» **What the task asks**
Only the lines that contain the string "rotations" belong in the answer; pull them from the records.

---------------

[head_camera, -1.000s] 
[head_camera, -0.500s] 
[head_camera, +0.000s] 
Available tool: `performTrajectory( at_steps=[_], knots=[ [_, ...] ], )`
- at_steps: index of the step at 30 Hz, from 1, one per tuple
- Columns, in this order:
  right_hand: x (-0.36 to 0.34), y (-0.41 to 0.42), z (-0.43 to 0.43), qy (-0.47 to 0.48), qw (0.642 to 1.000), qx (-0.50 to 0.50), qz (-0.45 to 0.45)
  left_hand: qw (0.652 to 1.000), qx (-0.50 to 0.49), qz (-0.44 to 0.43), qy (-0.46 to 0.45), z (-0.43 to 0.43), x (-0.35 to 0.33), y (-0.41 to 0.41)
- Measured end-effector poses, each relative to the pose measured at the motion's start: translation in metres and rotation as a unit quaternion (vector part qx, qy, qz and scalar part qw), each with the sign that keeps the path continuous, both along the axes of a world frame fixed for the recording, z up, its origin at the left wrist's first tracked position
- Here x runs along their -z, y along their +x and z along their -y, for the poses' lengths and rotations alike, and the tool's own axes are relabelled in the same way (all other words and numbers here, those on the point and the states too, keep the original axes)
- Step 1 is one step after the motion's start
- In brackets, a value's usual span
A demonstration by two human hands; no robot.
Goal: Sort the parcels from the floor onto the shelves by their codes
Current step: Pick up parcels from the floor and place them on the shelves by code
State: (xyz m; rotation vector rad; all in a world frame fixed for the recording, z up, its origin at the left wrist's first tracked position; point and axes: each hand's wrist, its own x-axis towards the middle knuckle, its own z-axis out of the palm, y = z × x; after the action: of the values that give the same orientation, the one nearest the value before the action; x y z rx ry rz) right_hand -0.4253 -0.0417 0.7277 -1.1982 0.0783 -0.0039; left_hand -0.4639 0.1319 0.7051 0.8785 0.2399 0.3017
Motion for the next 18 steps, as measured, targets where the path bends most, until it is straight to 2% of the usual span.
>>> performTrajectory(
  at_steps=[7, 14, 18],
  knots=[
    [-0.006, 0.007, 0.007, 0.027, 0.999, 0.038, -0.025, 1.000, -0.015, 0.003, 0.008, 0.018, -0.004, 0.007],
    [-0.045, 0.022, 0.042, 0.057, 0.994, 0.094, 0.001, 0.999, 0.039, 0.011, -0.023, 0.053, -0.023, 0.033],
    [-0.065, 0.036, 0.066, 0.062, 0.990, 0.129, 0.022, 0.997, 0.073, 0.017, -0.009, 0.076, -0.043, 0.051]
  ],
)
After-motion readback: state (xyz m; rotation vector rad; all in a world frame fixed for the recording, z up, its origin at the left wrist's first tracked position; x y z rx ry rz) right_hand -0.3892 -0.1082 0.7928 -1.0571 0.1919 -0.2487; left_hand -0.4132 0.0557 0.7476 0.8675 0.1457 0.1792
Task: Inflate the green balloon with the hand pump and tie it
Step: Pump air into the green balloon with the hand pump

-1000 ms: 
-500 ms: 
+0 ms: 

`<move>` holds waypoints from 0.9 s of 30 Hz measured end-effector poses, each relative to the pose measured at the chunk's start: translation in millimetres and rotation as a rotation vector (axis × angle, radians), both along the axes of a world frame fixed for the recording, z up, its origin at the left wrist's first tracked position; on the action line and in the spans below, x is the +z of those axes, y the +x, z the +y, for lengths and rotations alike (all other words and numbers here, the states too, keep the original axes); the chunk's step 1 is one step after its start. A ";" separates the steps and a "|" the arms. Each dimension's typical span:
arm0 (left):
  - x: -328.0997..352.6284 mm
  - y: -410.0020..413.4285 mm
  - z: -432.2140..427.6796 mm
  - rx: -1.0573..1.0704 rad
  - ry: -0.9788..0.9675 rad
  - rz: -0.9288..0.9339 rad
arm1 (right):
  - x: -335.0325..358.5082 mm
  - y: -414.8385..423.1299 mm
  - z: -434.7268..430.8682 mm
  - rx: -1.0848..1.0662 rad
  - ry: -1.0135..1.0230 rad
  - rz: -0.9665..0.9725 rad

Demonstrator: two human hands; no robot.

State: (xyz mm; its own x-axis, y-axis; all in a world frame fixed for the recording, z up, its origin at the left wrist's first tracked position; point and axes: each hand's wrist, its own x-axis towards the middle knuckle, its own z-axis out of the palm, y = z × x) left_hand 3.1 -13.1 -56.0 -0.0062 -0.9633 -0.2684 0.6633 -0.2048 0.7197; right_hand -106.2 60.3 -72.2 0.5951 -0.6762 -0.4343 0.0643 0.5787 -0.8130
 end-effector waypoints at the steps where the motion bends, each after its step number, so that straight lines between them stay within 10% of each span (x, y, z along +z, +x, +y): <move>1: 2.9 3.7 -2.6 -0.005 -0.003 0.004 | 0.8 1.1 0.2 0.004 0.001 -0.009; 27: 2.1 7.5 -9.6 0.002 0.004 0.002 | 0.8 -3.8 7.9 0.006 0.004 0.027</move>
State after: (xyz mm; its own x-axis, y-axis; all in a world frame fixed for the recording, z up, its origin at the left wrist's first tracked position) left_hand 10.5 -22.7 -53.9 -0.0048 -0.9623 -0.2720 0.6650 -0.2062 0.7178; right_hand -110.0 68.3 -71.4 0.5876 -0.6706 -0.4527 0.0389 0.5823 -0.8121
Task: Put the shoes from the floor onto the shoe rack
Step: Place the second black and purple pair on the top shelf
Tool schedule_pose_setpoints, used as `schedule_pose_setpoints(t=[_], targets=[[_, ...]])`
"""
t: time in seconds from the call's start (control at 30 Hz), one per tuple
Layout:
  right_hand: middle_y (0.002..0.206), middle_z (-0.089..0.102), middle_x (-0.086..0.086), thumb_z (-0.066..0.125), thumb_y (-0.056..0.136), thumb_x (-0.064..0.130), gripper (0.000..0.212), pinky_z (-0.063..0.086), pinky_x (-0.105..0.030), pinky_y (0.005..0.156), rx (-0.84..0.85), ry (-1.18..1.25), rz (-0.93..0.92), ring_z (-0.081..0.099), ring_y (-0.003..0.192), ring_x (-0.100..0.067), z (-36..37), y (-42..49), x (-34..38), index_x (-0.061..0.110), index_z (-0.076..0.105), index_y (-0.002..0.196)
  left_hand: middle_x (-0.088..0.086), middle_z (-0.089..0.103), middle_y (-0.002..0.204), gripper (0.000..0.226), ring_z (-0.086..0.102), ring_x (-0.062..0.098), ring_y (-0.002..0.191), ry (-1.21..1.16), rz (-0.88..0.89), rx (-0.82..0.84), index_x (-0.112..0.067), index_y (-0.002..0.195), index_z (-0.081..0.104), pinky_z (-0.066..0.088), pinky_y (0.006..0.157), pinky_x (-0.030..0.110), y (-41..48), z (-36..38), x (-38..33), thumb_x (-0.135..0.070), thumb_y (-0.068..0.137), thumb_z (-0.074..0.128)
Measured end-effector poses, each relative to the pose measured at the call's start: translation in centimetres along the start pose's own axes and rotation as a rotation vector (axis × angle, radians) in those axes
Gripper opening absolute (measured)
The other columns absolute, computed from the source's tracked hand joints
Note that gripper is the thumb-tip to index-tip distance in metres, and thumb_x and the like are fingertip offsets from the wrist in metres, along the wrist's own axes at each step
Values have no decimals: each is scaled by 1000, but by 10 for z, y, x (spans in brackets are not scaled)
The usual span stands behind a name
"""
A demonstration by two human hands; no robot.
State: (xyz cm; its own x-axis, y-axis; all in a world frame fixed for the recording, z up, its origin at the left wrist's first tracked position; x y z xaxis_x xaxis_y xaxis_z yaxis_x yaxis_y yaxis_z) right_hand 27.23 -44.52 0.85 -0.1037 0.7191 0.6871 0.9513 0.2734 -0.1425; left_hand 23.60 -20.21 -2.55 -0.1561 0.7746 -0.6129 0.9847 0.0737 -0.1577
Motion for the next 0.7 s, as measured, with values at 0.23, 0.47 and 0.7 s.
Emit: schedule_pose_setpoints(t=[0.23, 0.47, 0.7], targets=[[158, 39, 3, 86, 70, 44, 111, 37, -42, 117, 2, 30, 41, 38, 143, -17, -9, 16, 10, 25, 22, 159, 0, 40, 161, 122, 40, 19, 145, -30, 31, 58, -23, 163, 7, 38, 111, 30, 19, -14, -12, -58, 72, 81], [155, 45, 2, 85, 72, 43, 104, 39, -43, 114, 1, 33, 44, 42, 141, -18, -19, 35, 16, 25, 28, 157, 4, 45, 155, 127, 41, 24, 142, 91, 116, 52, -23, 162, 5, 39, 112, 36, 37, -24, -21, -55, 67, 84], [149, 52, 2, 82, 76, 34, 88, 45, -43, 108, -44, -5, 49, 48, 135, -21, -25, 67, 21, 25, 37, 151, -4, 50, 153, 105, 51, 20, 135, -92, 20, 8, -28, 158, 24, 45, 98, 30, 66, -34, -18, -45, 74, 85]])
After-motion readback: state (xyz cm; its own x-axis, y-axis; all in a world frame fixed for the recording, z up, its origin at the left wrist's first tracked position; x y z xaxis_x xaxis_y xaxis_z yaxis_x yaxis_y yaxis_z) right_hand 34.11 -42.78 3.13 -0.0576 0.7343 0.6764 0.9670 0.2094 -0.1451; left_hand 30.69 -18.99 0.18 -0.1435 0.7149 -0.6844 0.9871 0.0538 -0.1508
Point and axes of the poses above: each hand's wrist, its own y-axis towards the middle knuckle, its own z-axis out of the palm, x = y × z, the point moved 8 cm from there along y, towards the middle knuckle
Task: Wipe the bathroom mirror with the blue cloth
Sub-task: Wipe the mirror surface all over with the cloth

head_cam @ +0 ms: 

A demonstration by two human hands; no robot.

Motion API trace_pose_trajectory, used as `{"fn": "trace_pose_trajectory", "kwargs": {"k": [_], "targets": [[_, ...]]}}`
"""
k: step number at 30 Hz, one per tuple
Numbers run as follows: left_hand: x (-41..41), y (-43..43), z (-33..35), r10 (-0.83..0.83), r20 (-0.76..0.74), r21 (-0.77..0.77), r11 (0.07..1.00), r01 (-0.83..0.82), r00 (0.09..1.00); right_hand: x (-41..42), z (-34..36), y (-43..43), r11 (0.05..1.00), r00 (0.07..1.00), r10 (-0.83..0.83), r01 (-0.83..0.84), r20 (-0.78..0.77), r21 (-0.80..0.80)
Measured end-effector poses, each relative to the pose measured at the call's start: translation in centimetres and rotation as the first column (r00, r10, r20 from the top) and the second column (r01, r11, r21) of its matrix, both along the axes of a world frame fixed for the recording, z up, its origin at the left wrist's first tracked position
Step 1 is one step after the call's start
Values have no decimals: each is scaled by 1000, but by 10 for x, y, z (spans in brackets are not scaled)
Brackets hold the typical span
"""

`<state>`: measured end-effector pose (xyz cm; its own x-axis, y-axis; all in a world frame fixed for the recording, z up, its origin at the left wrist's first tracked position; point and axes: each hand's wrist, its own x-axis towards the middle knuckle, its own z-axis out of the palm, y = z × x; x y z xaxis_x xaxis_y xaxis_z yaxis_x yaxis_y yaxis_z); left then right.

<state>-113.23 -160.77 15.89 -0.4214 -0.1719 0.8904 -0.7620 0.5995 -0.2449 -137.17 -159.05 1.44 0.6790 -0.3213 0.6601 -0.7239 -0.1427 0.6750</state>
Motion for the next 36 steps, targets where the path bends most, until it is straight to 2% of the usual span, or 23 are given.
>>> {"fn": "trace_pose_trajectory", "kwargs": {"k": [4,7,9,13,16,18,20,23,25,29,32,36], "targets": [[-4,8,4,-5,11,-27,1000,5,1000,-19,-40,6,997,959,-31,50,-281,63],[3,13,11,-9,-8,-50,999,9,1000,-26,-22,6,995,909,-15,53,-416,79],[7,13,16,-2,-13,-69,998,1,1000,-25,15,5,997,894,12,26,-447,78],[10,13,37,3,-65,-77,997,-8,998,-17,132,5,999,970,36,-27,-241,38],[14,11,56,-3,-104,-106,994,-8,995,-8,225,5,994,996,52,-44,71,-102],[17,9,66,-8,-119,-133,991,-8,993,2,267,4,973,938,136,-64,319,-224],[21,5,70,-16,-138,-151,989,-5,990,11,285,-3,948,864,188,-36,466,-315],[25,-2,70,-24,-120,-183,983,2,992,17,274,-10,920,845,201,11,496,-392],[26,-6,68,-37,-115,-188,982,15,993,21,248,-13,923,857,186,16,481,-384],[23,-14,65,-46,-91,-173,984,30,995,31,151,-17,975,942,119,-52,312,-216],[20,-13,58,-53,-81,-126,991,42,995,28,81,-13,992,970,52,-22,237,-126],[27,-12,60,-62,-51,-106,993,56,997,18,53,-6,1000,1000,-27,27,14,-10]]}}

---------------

» **Solution**
- Here x runs along their -z, y along their +x and z along their -y, for the poses' lengths and rotations alike, and the tool's own axes are relabelled in the same way (all other words and numbers here, those on the point and the states too, keep the original axes)
`<move>` holds waypoints from 0.9 s of 30 Hz measured end-effector poses, each relative to the pose measured at the chunk's start: translation in millimetres and rotation as a rotation vector (axis × angle, radians), both along the axes of a world frame fixed for the recording, z up, its origin at the left wrist's first tracked position; on the action line and in the spans below, x is the +z of those axes, y the +x, z the +y, for lengths and rotations alike (all other words and numbers here, the states too, keep the original axes); the chunk's step 1 is one step after its start. A ";" separates the steps and a "|" the arms. Each dimension's typical span:

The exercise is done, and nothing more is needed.